» What the exercise asks: Check every line of the material for the word "power". Copy those that have it.

» Records for processing:
++++++
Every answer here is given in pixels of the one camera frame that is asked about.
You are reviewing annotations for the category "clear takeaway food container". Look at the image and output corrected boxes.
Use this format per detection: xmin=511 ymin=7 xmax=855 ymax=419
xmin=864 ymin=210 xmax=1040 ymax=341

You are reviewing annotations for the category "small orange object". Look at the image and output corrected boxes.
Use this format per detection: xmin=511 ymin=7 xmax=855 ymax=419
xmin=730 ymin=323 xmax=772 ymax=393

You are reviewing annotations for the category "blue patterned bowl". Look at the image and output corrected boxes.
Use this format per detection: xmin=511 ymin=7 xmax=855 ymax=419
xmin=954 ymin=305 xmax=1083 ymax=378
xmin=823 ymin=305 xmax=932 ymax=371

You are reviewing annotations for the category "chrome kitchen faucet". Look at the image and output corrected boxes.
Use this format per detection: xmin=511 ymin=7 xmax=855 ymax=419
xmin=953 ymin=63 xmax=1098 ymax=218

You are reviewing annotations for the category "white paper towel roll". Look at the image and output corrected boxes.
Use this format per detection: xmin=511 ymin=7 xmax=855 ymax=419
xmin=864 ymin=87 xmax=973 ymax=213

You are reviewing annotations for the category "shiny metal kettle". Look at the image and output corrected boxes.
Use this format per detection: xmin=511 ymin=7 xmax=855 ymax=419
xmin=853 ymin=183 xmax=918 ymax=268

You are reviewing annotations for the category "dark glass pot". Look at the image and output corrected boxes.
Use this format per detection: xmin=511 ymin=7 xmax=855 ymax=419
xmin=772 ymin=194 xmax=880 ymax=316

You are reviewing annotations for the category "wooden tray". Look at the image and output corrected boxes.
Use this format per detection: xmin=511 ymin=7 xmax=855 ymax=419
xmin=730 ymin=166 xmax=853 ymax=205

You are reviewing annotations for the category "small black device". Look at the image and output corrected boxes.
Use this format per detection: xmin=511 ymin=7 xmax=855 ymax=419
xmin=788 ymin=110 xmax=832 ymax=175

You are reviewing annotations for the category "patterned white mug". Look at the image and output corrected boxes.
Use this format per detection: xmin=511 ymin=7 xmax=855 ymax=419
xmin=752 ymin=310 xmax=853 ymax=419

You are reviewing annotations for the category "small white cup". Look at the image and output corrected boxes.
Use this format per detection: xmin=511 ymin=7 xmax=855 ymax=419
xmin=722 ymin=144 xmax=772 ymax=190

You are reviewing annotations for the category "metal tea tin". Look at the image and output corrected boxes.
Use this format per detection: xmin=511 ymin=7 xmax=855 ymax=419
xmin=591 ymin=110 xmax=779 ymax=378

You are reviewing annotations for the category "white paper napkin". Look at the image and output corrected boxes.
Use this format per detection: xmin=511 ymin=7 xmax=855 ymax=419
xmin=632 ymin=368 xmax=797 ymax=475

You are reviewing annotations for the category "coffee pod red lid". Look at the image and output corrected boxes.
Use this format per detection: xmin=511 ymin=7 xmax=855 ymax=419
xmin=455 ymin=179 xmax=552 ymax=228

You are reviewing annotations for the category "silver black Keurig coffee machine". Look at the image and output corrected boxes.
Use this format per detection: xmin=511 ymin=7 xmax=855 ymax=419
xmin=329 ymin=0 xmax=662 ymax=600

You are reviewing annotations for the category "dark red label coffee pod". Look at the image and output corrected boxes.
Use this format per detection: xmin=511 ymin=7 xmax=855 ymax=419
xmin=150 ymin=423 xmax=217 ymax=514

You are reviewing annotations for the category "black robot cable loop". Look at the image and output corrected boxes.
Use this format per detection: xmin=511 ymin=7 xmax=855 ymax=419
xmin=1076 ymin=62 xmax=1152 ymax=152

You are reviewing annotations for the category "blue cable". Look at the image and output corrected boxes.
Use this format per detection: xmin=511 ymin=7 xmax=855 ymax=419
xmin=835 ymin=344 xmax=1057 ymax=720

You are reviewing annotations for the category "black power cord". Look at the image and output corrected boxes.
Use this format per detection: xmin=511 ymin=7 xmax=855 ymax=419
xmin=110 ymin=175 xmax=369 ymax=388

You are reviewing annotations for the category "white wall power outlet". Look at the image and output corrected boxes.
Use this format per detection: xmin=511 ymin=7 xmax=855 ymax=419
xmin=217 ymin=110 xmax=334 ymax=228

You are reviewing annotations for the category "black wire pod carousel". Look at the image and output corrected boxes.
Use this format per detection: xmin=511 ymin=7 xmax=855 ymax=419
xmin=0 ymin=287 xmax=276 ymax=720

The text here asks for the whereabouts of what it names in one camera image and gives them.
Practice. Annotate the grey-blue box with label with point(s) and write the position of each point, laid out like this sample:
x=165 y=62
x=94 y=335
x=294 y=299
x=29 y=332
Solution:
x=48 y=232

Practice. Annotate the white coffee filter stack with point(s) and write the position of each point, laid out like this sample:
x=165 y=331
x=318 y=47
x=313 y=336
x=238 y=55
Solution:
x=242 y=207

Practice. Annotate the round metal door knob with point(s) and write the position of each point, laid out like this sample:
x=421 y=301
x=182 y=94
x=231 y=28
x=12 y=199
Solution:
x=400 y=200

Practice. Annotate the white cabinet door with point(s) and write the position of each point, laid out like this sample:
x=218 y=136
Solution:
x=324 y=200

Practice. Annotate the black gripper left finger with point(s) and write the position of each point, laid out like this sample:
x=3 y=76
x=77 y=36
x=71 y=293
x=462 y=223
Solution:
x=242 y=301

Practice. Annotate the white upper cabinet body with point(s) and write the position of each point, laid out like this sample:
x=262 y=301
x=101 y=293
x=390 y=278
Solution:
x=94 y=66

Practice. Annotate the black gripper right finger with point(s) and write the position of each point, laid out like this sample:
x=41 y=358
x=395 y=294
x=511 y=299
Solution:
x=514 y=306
++++++
» Your response:
You are reviewing annotations for the category "black power cord". Look at the image and output corrected boxes.
You are reviewing annotations for the category "white wall power outlet". Look at the image and output corrected boxes.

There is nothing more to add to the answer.